**** SUPPLIED DATA ****

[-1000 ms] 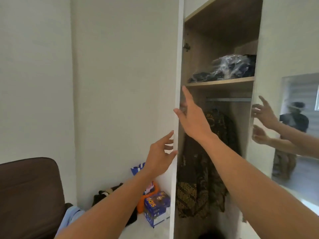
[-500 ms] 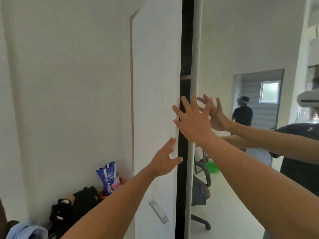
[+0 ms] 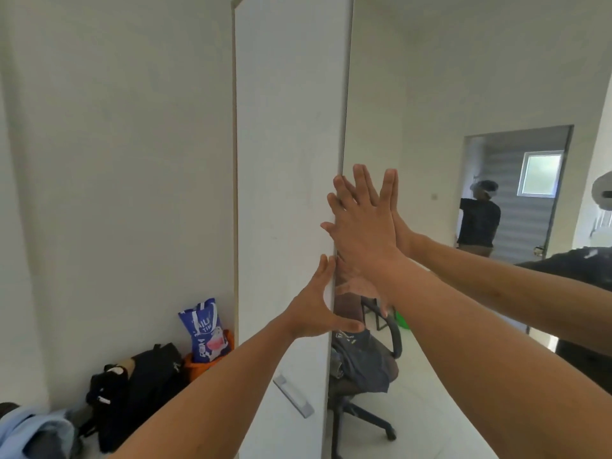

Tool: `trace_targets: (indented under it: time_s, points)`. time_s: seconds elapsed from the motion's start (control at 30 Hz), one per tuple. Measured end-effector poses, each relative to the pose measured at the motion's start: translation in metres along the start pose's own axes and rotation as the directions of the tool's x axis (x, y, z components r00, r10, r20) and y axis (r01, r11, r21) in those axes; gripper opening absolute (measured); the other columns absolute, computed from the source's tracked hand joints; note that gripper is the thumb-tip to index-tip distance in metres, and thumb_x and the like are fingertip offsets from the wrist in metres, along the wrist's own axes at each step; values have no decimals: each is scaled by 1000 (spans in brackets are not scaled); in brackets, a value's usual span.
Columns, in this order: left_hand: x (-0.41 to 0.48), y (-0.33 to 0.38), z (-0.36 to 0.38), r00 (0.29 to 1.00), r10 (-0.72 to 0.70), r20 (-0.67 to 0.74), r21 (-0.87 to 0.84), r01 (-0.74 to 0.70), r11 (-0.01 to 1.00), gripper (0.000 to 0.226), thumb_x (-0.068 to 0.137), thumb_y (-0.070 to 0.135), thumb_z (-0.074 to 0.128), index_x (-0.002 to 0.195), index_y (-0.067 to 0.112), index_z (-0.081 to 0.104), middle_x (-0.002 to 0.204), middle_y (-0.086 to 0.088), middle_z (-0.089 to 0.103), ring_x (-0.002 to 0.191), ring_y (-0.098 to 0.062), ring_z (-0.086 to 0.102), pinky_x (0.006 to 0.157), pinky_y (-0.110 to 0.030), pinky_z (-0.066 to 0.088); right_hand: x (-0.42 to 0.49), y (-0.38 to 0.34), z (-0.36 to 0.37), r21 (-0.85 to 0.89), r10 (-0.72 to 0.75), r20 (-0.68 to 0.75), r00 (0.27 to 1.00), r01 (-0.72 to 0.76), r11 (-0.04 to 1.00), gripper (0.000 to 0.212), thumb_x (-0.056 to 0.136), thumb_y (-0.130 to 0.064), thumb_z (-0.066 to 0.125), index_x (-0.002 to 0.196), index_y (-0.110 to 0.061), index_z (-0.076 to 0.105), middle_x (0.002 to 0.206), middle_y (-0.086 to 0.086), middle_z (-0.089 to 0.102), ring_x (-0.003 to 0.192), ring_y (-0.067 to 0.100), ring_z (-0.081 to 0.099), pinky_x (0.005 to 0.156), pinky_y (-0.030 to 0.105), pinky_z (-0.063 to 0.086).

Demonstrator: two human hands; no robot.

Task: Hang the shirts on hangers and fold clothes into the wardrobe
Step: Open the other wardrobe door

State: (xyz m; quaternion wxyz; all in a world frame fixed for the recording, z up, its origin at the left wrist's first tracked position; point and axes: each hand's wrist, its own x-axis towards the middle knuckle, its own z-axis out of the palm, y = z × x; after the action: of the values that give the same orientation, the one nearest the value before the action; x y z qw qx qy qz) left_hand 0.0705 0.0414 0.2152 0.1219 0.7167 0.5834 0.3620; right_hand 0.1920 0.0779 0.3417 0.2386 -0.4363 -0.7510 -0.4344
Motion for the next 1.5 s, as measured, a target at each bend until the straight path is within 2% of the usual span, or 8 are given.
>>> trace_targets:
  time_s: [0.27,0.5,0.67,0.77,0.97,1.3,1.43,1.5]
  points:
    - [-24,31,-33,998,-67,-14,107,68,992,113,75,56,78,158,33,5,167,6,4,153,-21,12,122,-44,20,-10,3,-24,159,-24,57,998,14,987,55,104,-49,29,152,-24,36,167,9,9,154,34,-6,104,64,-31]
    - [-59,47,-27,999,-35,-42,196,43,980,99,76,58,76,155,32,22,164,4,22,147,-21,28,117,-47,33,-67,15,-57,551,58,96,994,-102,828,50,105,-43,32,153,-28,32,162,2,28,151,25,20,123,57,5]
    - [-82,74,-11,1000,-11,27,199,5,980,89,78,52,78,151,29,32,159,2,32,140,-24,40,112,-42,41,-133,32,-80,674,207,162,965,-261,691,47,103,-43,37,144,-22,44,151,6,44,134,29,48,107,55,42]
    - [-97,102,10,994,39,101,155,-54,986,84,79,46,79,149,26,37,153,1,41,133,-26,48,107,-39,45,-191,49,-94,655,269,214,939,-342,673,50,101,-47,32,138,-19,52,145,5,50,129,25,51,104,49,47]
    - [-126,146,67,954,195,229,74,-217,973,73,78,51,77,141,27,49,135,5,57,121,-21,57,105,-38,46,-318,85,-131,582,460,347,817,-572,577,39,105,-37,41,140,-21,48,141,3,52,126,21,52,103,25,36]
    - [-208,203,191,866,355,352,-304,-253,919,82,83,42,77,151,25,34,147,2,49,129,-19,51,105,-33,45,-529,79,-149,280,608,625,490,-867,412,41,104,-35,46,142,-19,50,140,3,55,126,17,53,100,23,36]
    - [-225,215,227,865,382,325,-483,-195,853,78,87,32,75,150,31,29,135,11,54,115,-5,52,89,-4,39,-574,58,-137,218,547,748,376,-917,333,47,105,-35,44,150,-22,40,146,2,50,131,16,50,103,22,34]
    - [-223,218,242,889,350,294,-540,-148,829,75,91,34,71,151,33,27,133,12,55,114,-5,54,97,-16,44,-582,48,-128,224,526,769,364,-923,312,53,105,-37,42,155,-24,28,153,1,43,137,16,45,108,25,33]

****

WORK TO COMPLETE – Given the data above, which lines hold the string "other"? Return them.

ANSWER FOR THE TASK –
Tool: `trace_targets: (indented under it: time_s, points)`. time_s: seconds elapsed from the motion's start (control at 30 Hz), one per tuple. Measured end-effector poses, each relative to the pose measured at the motion's start: translation in metres along the start pose's own axes and rotation as the directions of the tool's x axis (x, y, z components r00, r10, r20) and y axis (r01, r11, r21) in those axes; gripper opening absolute (measured); the other columns absolute, computed from the source's tracked hand joints; note that gripper is the thumb-tip to index-tip distance in metres, and thumb_x and the like are fingertip offsets from the wrist in metres, along the wrist's own axes at each step; values have no decimals: each is scaled by 1000 (spans in brackets are not scaled); in brackets, a value's usual span.
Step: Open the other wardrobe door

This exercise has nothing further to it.